Writing this makes me feel sick to my stomach, but new years mean new beginnings. Early this month, Pdad served me with divorce papers less than twenty-four hours before I had to be in court. He made early attempts to have the kids removed from my care with an emergency hearing. As far as I could see, his only reasoning was that my illness prevents me from being a good mom. He didn't win that hearing. Right now, we're splitting custody and trying to find new normals. I won't pretend to know why he's doing this and why he chose to do it at Christmas. I'm sure I'm not a perfect wife. I'm sure the last few years have been disappointing for him (dealing with the limitations of an illness, four kids, and the pressures of life). I've sat on this for weeks because I'm not proud of it and I know some will take pleasure in reading this. My kids had to be and will continue to be the first priority. Pdad did mention this blog (by the "Atheist in a Mini-Van" title) in papers with the negative intent.

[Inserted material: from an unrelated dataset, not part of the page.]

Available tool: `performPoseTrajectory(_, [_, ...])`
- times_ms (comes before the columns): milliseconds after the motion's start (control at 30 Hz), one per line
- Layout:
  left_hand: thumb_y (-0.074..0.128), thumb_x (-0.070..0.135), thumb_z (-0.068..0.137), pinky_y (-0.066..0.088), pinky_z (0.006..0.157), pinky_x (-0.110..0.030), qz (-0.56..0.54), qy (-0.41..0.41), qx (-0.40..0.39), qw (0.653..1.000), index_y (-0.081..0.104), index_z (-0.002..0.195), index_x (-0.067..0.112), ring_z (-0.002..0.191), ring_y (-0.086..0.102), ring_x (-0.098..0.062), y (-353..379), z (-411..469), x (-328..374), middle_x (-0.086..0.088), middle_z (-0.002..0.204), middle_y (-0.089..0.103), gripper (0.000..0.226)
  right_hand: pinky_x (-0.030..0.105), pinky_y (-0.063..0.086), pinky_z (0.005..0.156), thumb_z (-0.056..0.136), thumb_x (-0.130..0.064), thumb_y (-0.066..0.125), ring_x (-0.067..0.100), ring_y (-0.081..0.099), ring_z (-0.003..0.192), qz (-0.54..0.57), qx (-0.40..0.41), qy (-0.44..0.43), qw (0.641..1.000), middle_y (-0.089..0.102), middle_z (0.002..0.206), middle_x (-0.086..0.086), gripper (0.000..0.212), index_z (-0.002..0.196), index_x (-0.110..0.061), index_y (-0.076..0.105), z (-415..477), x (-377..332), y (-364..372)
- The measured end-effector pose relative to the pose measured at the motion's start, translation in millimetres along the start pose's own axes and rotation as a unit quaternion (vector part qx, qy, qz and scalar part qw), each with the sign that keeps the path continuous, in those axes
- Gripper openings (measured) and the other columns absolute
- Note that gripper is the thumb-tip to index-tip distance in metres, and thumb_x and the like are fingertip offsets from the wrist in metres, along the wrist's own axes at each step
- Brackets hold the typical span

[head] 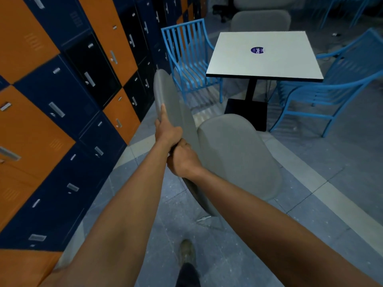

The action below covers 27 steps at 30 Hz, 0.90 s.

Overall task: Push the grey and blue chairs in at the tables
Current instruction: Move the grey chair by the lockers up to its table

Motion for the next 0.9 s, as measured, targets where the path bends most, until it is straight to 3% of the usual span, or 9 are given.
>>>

I need to use care with what is said here. If your comment doesn't make it through, please accept and respect that.
The possums are adjusting. Staying two days away is hardest for the little possums. Christmas was difficult, but we tried keeping our traditions as close to normal as possible. They had a good Christmas Eve and Christmas Day. :) A person I used to respect would always say, "take it a day at a time". That's what we'll do. This is going to suck, but it will make us all stronger people. There's no alternative.
I appreciated the e-mails asking if we were okay. I wasn't sure how to respond.